The three Washington women said many of the clients wished they’d stay and care for them all the time; and the Red Cross workers thanked them, telling them they’d never worked with such caring people.

“That’s where The ResCare name comes in Ñ respect and care,” Davis explained. “It takes a very special person to do this.”

Jones said considering the volunteers came from everywhere and didn’t know each other, they worked together very well.

“It was so good meeting everybody,” Davis said. “We made a lot of friends.

“To see the suffering was very heartbreaking, but to see people come together to help them was amazing.”

She said ResCare has a contract with the Federal Emergency Management Agency (FEMA), and people employed by ResCare are given the option of being on the ROC Team.

“You have to go through an application process, and they’ll call and offer you training to be part of the team,” Davis said. “We do it because we like to do it.”
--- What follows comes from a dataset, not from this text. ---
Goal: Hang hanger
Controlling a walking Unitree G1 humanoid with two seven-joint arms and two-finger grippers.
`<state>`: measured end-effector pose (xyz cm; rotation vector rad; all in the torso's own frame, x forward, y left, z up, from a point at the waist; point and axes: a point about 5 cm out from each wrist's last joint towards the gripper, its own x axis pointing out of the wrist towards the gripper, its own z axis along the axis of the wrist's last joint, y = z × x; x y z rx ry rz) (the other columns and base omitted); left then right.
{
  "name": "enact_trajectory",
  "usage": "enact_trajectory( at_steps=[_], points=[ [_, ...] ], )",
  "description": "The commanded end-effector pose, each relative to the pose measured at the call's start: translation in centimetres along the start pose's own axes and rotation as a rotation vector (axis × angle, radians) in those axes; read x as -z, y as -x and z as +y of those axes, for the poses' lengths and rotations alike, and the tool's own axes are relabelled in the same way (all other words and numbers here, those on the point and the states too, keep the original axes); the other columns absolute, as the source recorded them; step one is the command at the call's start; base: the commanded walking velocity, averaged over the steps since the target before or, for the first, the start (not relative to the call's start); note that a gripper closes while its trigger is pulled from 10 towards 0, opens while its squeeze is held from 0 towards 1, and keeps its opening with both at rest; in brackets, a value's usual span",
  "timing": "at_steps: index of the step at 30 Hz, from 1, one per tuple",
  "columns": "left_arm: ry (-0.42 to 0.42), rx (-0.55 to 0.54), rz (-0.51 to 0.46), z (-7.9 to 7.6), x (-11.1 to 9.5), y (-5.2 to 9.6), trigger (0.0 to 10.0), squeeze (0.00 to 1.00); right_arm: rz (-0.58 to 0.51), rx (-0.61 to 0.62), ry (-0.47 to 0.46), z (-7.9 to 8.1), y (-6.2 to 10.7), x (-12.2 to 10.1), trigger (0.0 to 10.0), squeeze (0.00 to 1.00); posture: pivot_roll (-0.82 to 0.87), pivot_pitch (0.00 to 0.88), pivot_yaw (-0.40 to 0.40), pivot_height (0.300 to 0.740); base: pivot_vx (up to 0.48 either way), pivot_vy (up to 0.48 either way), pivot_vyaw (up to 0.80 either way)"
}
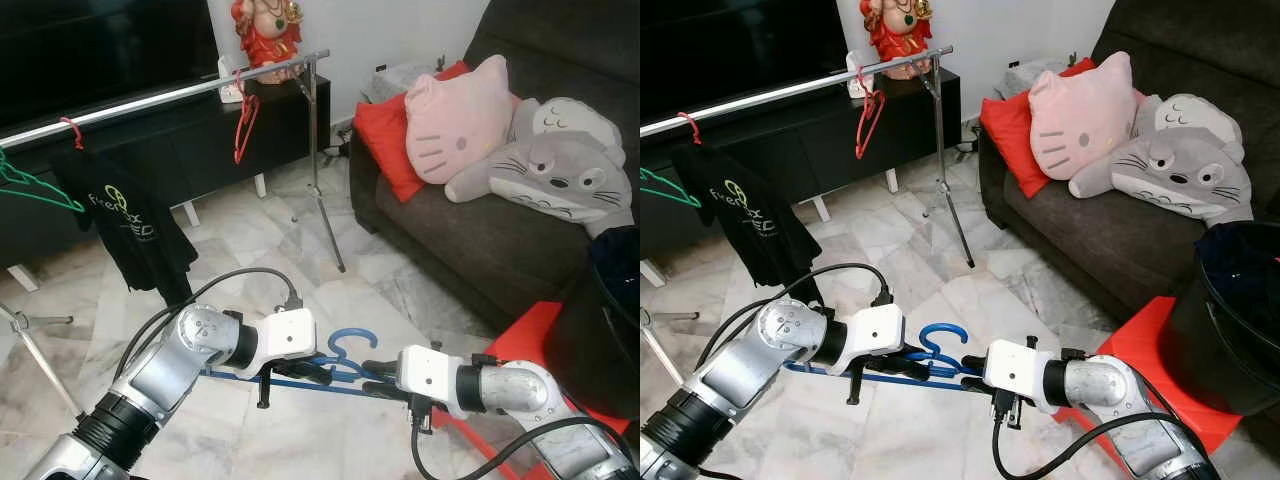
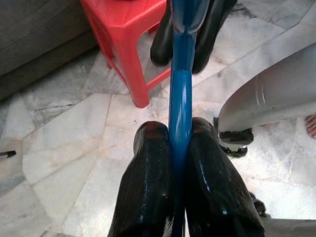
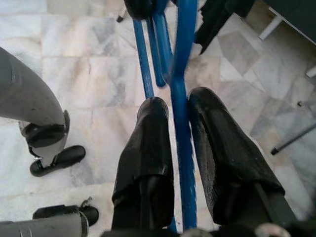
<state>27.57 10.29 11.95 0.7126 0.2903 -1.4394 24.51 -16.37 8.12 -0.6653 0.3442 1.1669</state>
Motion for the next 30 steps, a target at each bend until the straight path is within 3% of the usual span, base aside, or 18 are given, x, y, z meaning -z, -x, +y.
enact_trajectory(
  at_steps=[1, 6, 11, 12, 13, 25, 27, 28, 30],
  points=[
    [-0.052, -0.016, 0.107, 0.3, 1.2, 0.6, 10.0, 0.00, 0.038, -0.003, 0.003, 0.1, 0.1, 0.7, 10.0, 0.00, -0.18, 0.000, 0.044, 0.740, 0.000, 0.000, 0.00],
    [-0.100, -0.014, 0.217, 0.1, 2.9, 0.7, 10.0, 0.00, 0.036, -0.014, 0.008, 0.3, 0.0, 0.7, 10.0, 0.00, -0.18, 0.000, 0.044, 0.740, 0.000, 0.000, 0.00],
    [-0.085, -0.047, 0.232, 0.1, 3.6, 0.7, 10.0, 0.00, 0.051, -0.017, -0.002, 0.6, -0.1, 1.2, 10.0, 0.00, -0.17, 0.000, 0.043, 0.740, 0.000, 0.000, 0.00],
    [-0.086, -0.064, 0.240, 0.3, 3.8, 0.7, 10.0, 0.00, 0.049, -0.011, -0.008, 0.6, -0.2, 1.3, 10.0, 0.64, -0.17, 0.000, 0.043, 0.740, 0.000, 0.000, 0.00],
    [-0.083, -0.083, 0.249, 0.4, 4.1, 0.7, 10.0, 0.00, 0.046, 0.001, -0.020, 0.6, -0.2, 1.3, 10.0, 1.00, -0.18, 0.000, 0.043, 0.740, 0.000, 0.000, 0.00],
    [0.000, -0.288, 0.308, 0.7, 6.6, 0.5, 10.0, 0.00, 0.027, 0.073, -0.145, 1.1, -0.8, 2.6, 10.0, 1.00, -0.17, 0.000, 0.040, 0.740, 0.000, 0.000, 0.00],
    [0.019, -0.329, 0.320, 0.7, 7.2, 0.3, 10.0, 0.00, 0.016, 0.109, -0.199, 1.1, -1.0, 2.9, 10.0, 1.00, -0.17, 0.000, 0.040, 0.740, 0.000, 0.000, 0.00],
    [0.063, -0.371, 0.326, 0.5, 7.8, 0.1, 10.0, 0.00, 0.006, 0.174, -0.291, 1.0, -1.3, 3.7, 10.0, 1.00, -0.17, 0.000, 0.039, 0.740, 0.000, 0.000, 0.00],
    [0.096, -0.407, 0.333, 0.5, 8.2, -0.1, 10.0, 0.00, -0.002, 0.228, -0.367, 1.0, -1.6, 4.3, 10.0, 1.00, -0.17, 0.000, 0.039, 0.740, 0.000, 0.000, 0.00]
  ],
)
Her boss was in a group of 100 sent before them.

“They called and said they needed more people and could we come,” Davis said, adding she, King and Jones were part of a group of 50 that went.
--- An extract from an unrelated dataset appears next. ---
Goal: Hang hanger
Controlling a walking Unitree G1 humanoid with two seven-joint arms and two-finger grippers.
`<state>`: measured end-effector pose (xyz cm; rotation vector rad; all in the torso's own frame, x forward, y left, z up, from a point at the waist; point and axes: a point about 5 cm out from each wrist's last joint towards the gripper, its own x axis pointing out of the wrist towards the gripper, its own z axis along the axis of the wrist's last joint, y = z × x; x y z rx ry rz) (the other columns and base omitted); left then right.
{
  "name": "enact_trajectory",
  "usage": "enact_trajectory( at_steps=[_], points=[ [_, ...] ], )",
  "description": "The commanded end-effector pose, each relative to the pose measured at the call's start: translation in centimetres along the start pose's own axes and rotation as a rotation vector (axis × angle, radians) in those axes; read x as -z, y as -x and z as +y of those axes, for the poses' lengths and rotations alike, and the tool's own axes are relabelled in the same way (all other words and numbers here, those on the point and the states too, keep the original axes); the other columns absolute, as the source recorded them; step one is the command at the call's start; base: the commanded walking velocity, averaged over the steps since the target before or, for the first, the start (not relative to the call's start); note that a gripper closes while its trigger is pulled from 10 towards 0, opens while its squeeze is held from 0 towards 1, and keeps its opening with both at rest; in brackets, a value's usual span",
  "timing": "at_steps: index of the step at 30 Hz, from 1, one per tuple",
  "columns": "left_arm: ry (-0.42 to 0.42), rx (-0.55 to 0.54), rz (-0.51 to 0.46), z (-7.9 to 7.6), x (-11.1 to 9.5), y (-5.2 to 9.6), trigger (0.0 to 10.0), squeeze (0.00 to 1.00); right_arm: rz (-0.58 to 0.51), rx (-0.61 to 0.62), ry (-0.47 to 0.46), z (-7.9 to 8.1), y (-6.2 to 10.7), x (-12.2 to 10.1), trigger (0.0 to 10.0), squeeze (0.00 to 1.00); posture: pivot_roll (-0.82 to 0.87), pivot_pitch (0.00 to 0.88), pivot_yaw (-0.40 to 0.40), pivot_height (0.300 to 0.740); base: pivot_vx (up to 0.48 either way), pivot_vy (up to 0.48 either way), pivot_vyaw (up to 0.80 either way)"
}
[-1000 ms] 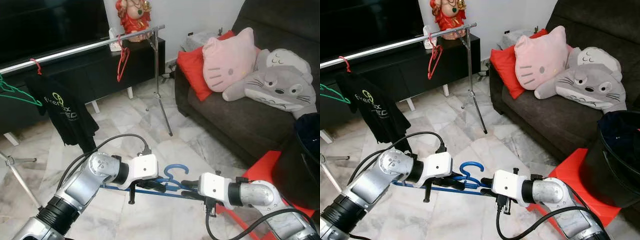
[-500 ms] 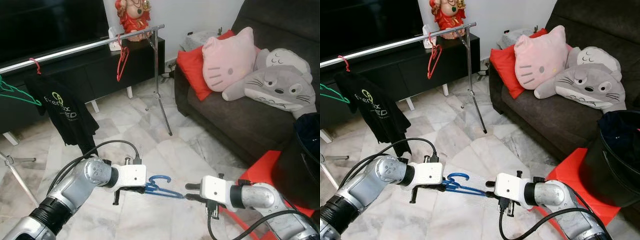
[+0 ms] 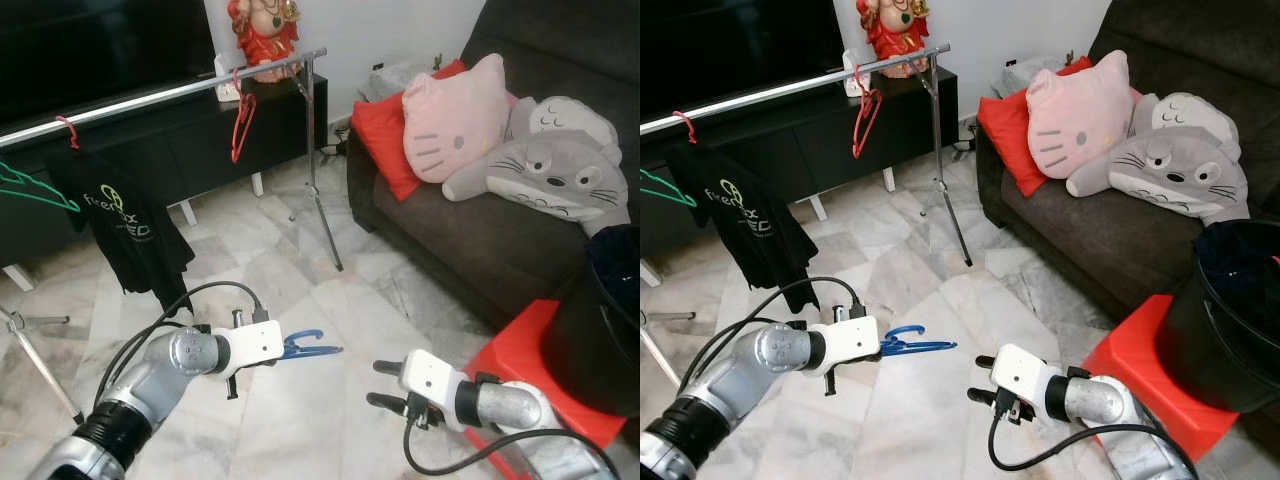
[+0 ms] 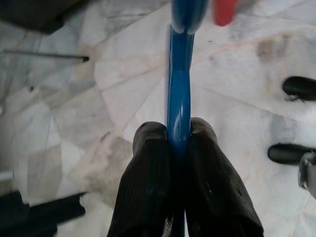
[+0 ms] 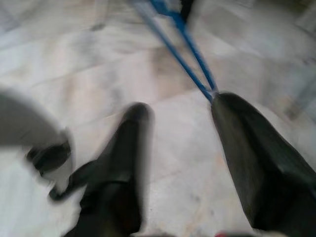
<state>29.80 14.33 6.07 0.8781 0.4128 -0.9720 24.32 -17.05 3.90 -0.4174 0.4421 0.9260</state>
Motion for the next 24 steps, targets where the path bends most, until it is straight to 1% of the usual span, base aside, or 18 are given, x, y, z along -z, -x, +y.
enact_trajectory(
  at_steps=[1, 2, 3, 4, 5, 6, 7, 8, 9, 11, 12, 15, 16, 17, 18, 20, 22, 24],
  points=[
    [0.049, -0.059, 0.047, 0.1, 1.2, 0.0, 10.0, 0.00, 0.000, 0.102, -0.128, -0.6, 0.0, 1.1, 10.0, 1.00, -0.17, 0.000, 0.039, 0.740, 0.000, 0.000, 0.00],
    [0.090, -0.105, 0.069, -0.1, 1.7, -0.2, 10.0, 0.00, 0.025, 0.208, -0.249, -0.7, -0.5, 2.7, 10.0, 1.00, -0.17, 0.000, 0.038, 0.740, 0.000, 0.000, 0.00],
    [0.090, -0.105, 0.069, -0.1, 1.7, -0.2, 10.0, 0.00, 0.025, 0.208, -0.249, -0.7, -0.5, 2.7, 10.0, 1.00, -0.17, 0.000, 0.038, 0.740, 0.000, 0.000, 0.00],
    [0.143, -0.144, 0.079, -0.3, 2.1, -0.5, 10.0, 0.00, 0.113, 0.348, -0.389, -0.9, -0.5, 5.0, 10.0, 1.00, -0.17, 0.000, 0.039, 0.740, 0.000, 0.000, 0.00],
    [0.165, -0.163, 0.083, -0.3, 2.3, -0.6, 10.0, 0.00, 0.161, 0.401, -0.475, -0.8, -0.5, 6.1, 10.0, 1.00, -0.17, 0.000, 0.039, 0.740, 0.000, 0.000, 0.00],
    [0.165, -0.163, 0.083, -0.3, 2.3, -0.6, 10.0, 0.00, 0.161, 0.401, -0.475, -0.8, -0.5, 6.1, 10.0, 1.00, -0.17, 0.000, 0.039, 0.740, 0.000, 0.000, 0.00],
    [0.188, -0.203, 0.099, -0.3, 2.7, -0.6, 10.0, 0.00, 0.227, 0.485, -0.517, -0.5, -0.1, 7.7, 10.0, 1.00, -0.18, 0.000, 0.042, 0.740, 0.000, 0.000, 0.00],
    [0.225, -0.239, 0.107, -0.2, 2.9, -0.7, 10.0, 0.00, 0.289, 0.548, -0.584, -0.1, 0.3, 9.2, 10.0, 1.00, -0.18, 0.000, 0.043, 0.740, 0.000, 0.000, 0.00],
    [0.241, -0.251, 0.108, -0.1, 3.0, -0.7, 10.0, 0.00, 0.307, 0.563, -0.617, 0.2, 0.4, 9.7, 10.0, 1.00, -0.18, 0.000, 0.043, 0.740, 0.000, 0.000, 0.00],
    [0.282, -0.290, 0.111, 0.0, 3.2, -0.8, 10.0, 0.00, 0.388, 0.644, -0.671, 0.9, 1.0, 11.4, 10.0, 1.00, -0.18, 0.000, 0.044, 0.740, 0.000, 0.000, 0.00],
    [0.317, -0.321, 0.109, 0.1, 3.4, -0.8, 10.0, 0.00, 0.434, 0.691, -0.744, 1.9, 1.3, 12.6, 10.0, 1.00, -0.18, 0.000, 0.046, 0.740, 0.000, 0.000, 0.00],
    [0.342, -0.342, 0.110, 0.2, 3.5, -0.7, 10.0, 0.00, 0.453, 0.711, -0.814, 2.8, 1.3, 13.3, 10.0, 1.00, -0.18, 0.000, 0.048, 0.740, 0.000, 0.000, 0.00],
    [0.350, -0.355, 0.111, 0.2, 3.5, -0.7, 10.0, 0.00, 0.462, 0.719, -0.835, 3.3, 1.3, 13.5, 10.0, 1.00, -0.18, 0.000, 0.049, 0.740, 0.000, 0.000, 0.00],
    [0.377, -0.375, 0.106, 0.3, 3.5, -0.7, 10.0, 0.00, 0.495, 0.735, -0.869, 4.2, 1.2, 14.0, 10.0, 1.00, -0.17, 0.000, 0.052, 0.740, 0.000, 0.000, 0.00],
    [0.399, -0.391, 0.099, 0.4, 3.5, -0.7, 10.0, 0.00, 0.521, 0.737, -0.875, 4.8, 1.1, 14.3, 10.0, 1.00, -0.17, 0.000, 0.052, 0.740, 0.000, 0.000, 0.00],
    [0.406, -0.399, 0.096, 0.5, 3.5, -0.7, 10.0, 0.00, 0.526, 0.736, -0.873, 5.0, 1.0, 14.3, 10.0, 1.00, -0.18, 0.000, 0.055, 0.740, 0.000, 0.000, 0.00],
    [0.446, -0.427, 0.080, 0.7, 3.3, -0.6, 10.0, 0.00, 0.537, 0.746, -0.901, 5.9, 0.9, 14.6, 10.0, 1.00, -0.18, 0.000, 0.058, 0.740, 0.000, 0.000, 0.00],
    [0.455, -0.437, 0.073, 0.8, 3.2, -0.6, 10.0, 0.00, 0.557, 0.735, -0.912, 6.6, 0.9, 14.9, 10.0, 1.00, -0.17, 0.000, 0.060, 0.740, 0.000, 0.000, 0.00]
  ],
)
Jones said the call to New York was their first. She said being from a small town, it was very different going to the big city to work.

“We were excited and scared at the same time,” said King, who’d never been on a plane or traveled outside Indiana.

Although it was scary not knowing what they would be walking into, Davis said they dropped everything and went without question. Where they were, they said, they didn’t really see much destruction. However, flying over New Jersey on the way in, they saw what looked like little islands, but turned out to be some high spots in a town that had been washed out.

The city itself was noisy with honking horns, despite signs that warned of a $350 fine for honking. Fines were also threatened for standing on the sidewalk. Both penalties seemed odd to the Hoosier women, who also saw police on every corner and were cautioned not to go beyond certain points for their safety. They witnessed a 5 a.m. brawl between a gang member and another man at Dunkin’ Donuts.

“You might’ve heard New Yorkers aren’t friendly,” King said. “They’re not. It’s true.”

On the other hand, a neighborhood man paid for more than $50 worth of food they and other volunteers ate because the store they were at didn’t take credit cards and he was appreciative of their volunteerism.

“After seeing what we saw, to have someone be that nice to us brought me to tears,” Davis said

“It was different than the small town life we live here.”

Jones said she was glad to be home, but would go again if needed. King felt the same way, adding that everyone should have such an experience.

“The feeling of helping people and seeing how you’ve impacted their lives makes you look at life differently,” she said.

Davis agreed it was a gratifying, eye-opening experience.

“It made me see things I take for granted in my daily life,” she said “It made me very proud; also, very proud of the people I was with.

“It was definitely life changing. It’s something I want to continue doing. I enjoy my job. I enjoy what I do.”